What such urging really does is to lead people to suppress their negative thoughts, seeing them as harmful or unhelpful.

Yet are they really? Or are they just a part of human experience that we should experience realistically as well?

Positive Psychology recognises that in spite of the advantage of Optimism, there are times when negative or realistic thinking is appropriate.

As an example, if your boss said you did a crappy job at work, then you should recognise that you did a crappy job and try harder the next time. It would be silly to just think positive and believe "Aiya, next time my boss will like it lah". Do it, and you'll find out of a job soon.

Is Positive Psychology the same as the Law of Attraction?

This law of attraction, or manifesting, is all over Instagram nowadays. The popularity of this concept actually arose with the book, The Secret.

What the practice comes down to is that people who believe in the law of the attraction will reframe their mind and focus on believing, for example - if I want a private house in Sixth Avenue with a red Ferrari and a swimming pool - I just need to think and focus on it, and eventually it will be mine.

Supporters of this theory assert that there is a universal, perfect law of attraction that "like always attracts like". That the simple act of making yourself believe in it will make it come true. Simple enough of a theory right?

Yet, does it work? No, it's self-delusional.

Apparently the success rate for those using the law of attraction is incredibly small - at around 0.1% according to a leading expert.

"Maybe you're doing it wrong", devout believers of this law might say.

"Maybe it just doesn't exist", is what I will say in return.

If I was hard pushed to find some similarity between Positive Psychology and the Law of Attraction, it might be in Visualisation techniques.

For example, there is a Positive Psychology intervention called the Best Possible Self - it's an activity where you visualise yourself in the future after having achieved all your goals and where you are truly happy.

Yet the idea of this activity is not for you to lie in bed and just visualise while drools of pleasure run down your mouth. It's to help you identify your values, identify what your goals are, and what are the small steps you can start making in your life to start getting there from today.

So yes, not the same at all! In fact someone should study whether people who believe in the law of attraction also believe in the flat earth theory!

Is Positive Psychology the same as Daily or Positive Affirmations?

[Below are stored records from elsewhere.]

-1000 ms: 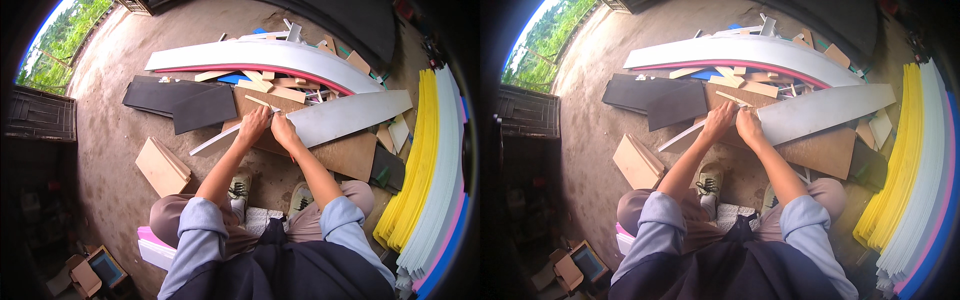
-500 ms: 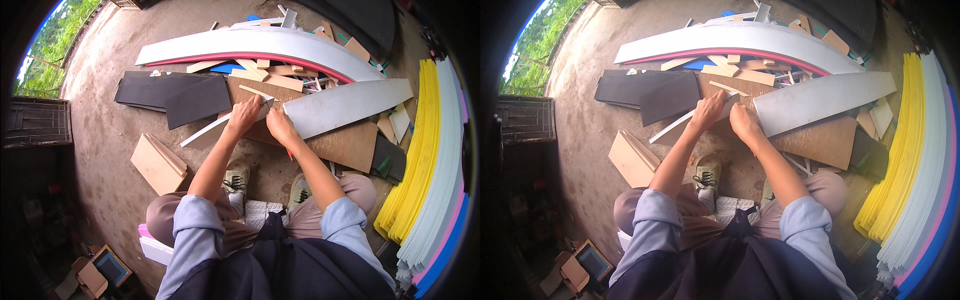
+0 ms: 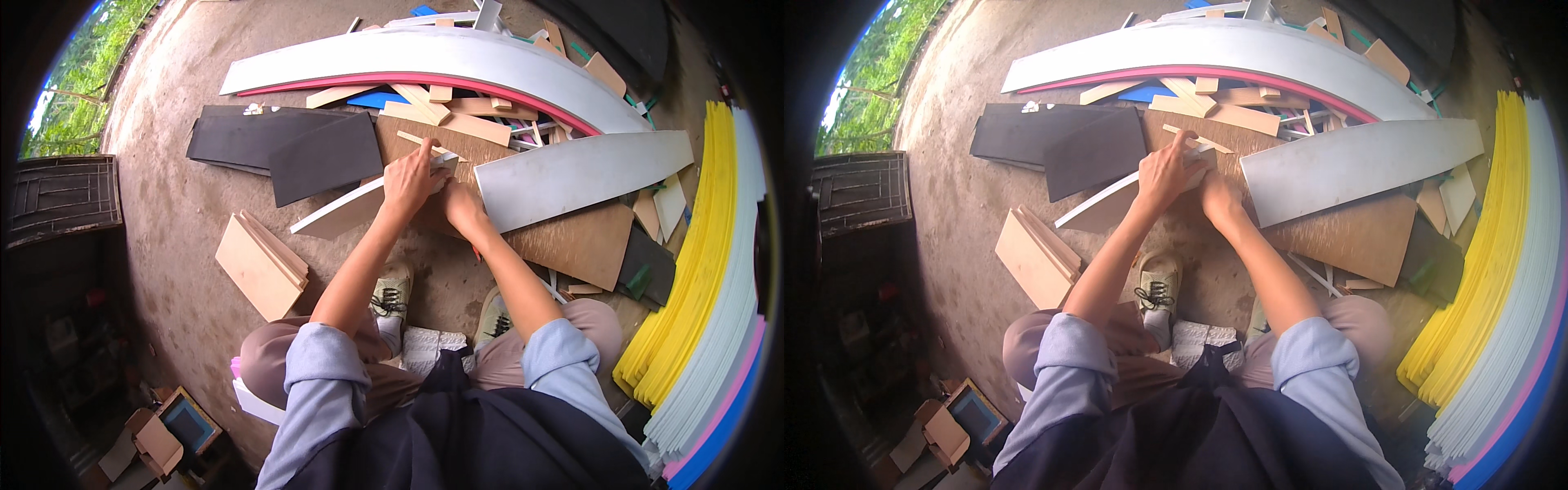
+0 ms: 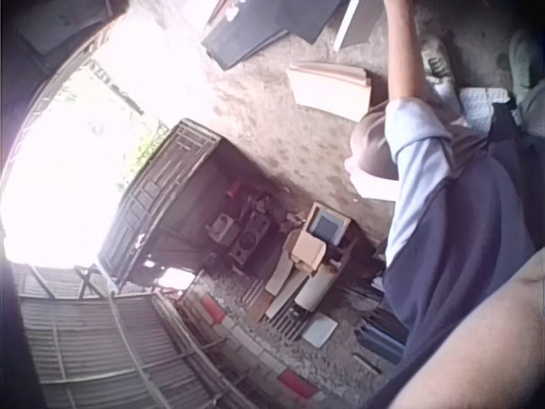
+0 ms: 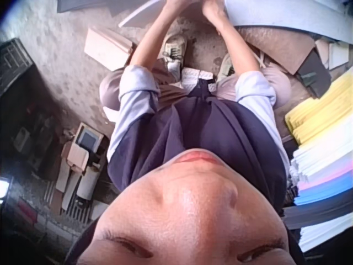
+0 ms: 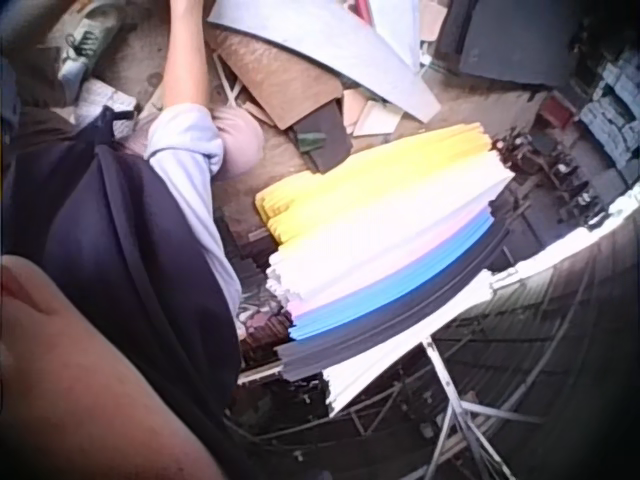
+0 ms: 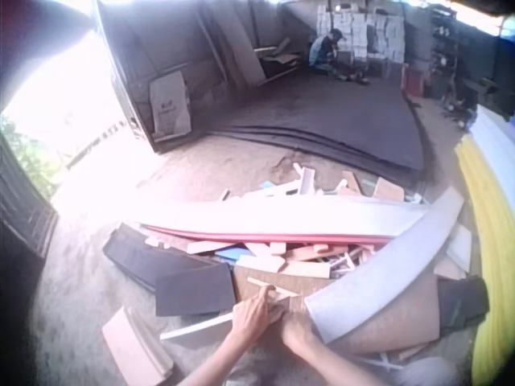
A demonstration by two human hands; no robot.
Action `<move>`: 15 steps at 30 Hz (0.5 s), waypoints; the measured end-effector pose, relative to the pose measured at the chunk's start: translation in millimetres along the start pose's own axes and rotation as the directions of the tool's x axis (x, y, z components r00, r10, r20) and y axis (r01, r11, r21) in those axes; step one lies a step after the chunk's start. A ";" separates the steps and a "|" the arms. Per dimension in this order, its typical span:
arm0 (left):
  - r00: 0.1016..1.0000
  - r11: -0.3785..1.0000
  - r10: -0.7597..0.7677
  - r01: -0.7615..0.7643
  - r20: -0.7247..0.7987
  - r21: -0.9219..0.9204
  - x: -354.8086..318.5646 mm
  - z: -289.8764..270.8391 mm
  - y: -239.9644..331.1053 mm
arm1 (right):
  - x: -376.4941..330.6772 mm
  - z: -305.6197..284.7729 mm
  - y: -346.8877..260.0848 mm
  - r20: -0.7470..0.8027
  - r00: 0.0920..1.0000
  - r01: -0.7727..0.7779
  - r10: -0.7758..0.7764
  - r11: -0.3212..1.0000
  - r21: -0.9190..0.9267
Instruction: The person sits on the floor and uses a utility knife to cut black and white foam sheets into smaller rectangular pieces. They repeatedly align the sheets, score the material, and snap off the cut sections, stacking the finished pieces nearby.
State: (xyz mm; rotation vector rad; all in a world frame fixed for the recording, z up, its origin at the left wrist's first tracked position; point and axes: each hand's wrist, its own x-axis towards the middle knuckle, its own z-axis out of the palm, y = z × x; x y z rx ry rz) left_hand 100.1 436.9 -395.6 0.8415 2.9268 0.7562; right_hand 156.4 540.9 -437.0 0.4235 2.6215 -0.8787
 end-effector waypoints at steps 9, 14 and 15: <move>0.998 0.991 0.004 0.005 -0.065 0.130 -2.1 10.3 7.0 | 0.6 -9.2 0.4 0.074 0.996 -0.048 0.045 0.998 0.047; 0.995 0.990 0.057 -0.046 -0.086 0.132 -12.6 15.6 8.4 | -21.6 -20.8 -10.7 0.052 0.996 -0.067 0.066 0.997 0.029; 0.998 0.989 0.039 -0.031 -0.057 0.143 -14.5 16.1 9.8 | -26.6 -24.8 -13.6 0.068 0.994 -0.084 0.083 0.996 0.019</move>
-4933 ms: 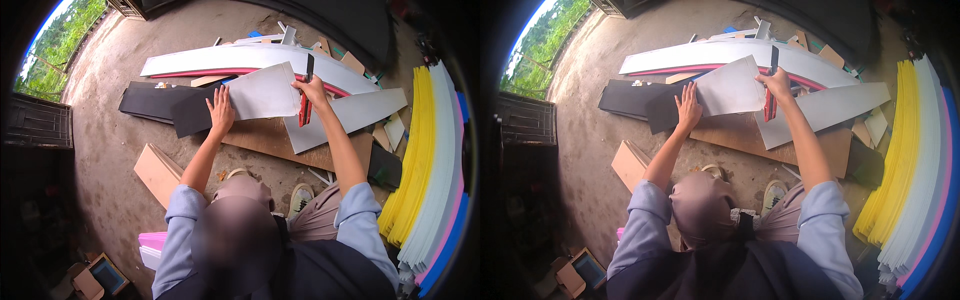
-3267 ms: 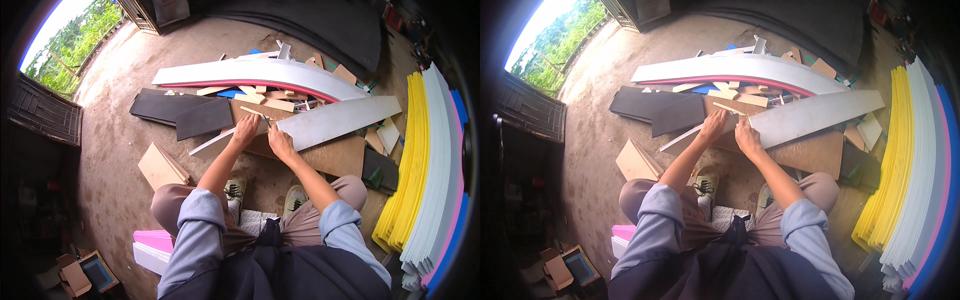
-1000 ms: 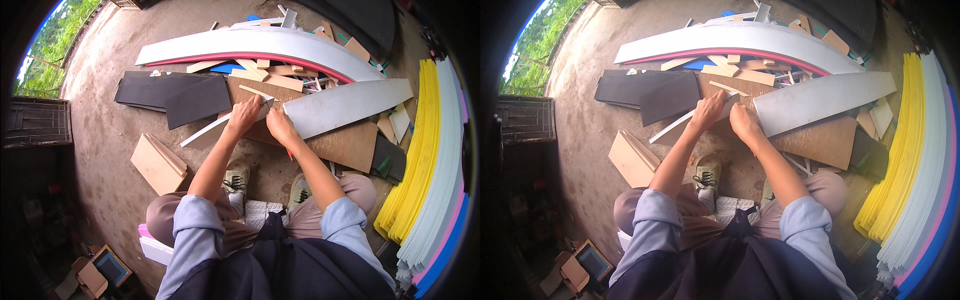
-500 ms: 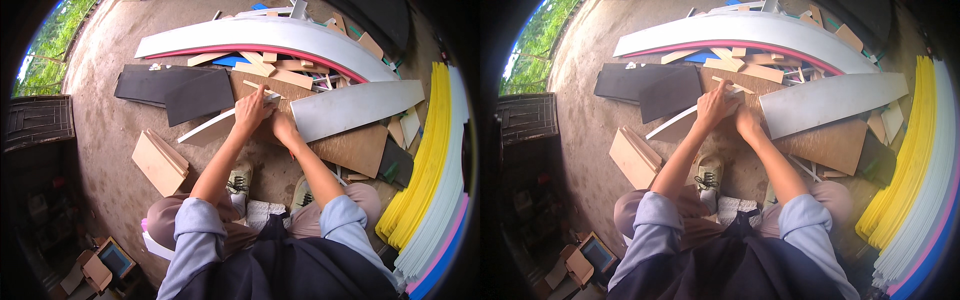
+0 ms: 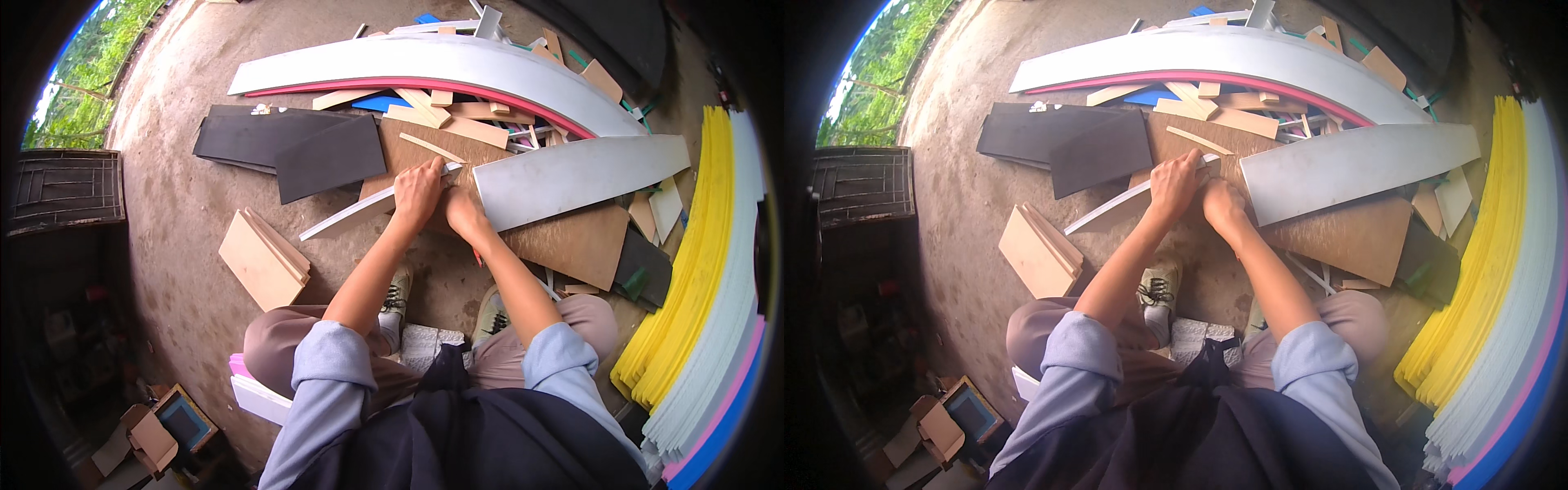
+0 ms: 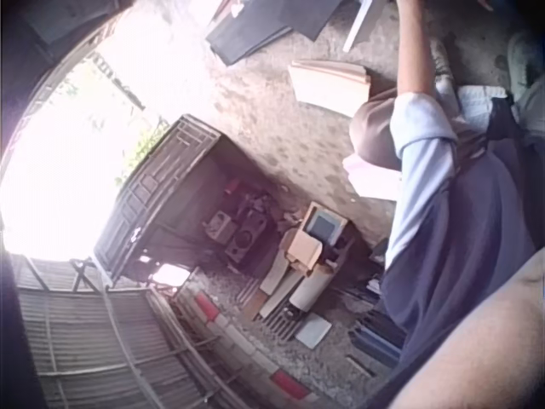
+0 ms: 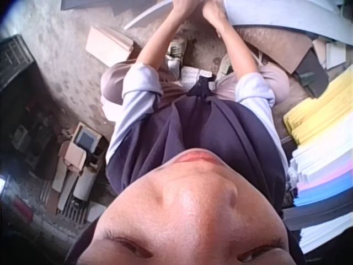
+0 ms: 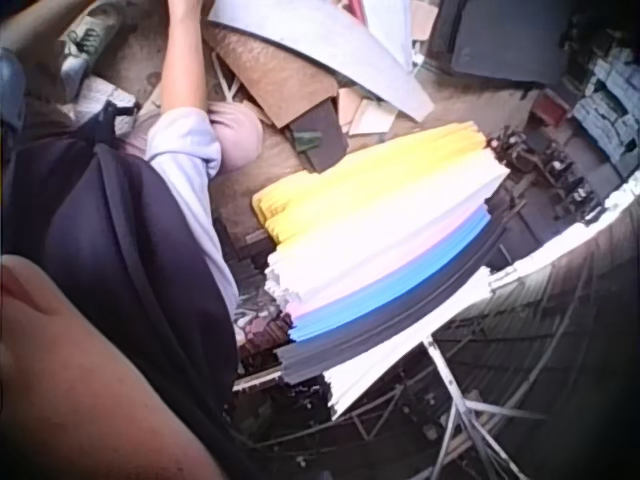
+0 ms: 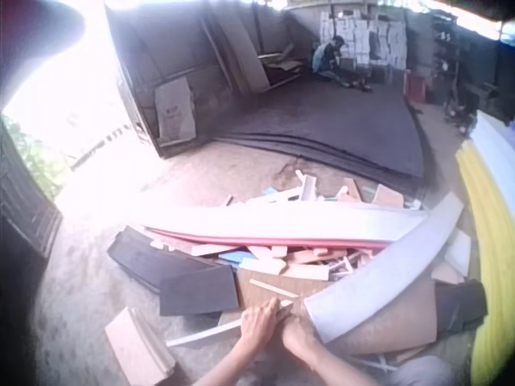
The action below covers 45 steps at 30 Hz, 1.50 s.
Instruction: The person sits on the floor and uses a utility knife to cut black and white foam sheets into smaller rectangular pieces. They repeatedly align the sheets, score the material, and snap off the cut sections, stacking the finished pieces nearby.
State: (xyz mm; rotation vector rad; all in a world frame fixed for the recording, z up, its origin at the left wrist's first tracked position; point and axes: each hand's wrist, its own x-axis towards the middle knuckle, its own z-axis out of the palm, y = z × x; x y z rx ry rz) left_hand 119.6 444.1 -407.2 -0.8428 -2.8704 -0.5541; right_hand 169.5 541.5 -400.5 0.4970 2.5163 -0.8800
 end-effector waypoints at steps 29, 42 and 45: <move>0.998 1.000 0.027 -0.027 0.061 -0.001 3.1 -6.2 1.4 | 34.8 81.5 60.8 -0.097 0.993 0.050 -0.059 0.994 -0.100; 0.993 0.993 0.120 -0.120 0.001 0.012 -5.9 -13.7 -2.8 | -6.5 11.5 77.5 0.426 0.887 -0.092 0.177 0.973 -0.213; 0.995 0.994 0.093 -0.090 0.041 -0.058 -11.9 -35.7 -5.4 | -42.0 -58.3 82.5 0.212 0.977 -0.027 0.011 0.997 0.073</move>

This last one is a really popular one amongst motivational gurus on Instagram nowadays. They preach the use of statements such as:

  • "I am a beautiful person".

  • "I am smart and capable".

  • "I have all the things I want in life".

  • "I'm a good person".

These are nice enough thoughts to think about yourself. Fair enough. These affirmations are intended to boost your self-esteem, and change your beliefs and inner-talk into more positive ones.

Moreover, they are really feel-good statements, which unfortunately is the extent of what most people seek out in when they read up about self-help. Does putting a band-aid on a broken arm help?

Here's the research. Psychological literature does say that it can help - but with many, many caveats. For example, research has found that Affirmations do work when they are used to affirm values that are already present.

In such cases, it actually helps to boost self-esteem.

For example, if you already believed that you are smart and capable, then these affirmations will help to feel smarter and more capable.

However, Positive Affirmations work great so long as we don't really need them. When we do need them, such as when we start feeling bad about themselves, they only make us feel worse!

For example, if don't truly see yourself as a smart and capable person, such affirmations will only feel like a cruel joke. They will not work in handling negative thoughts and feelings. They will not work to improve your mood.

In fact they will only make you worse.

"If I'm such a good and capable person, then why is everything going wrong! Maybe I should try to law of attraction...".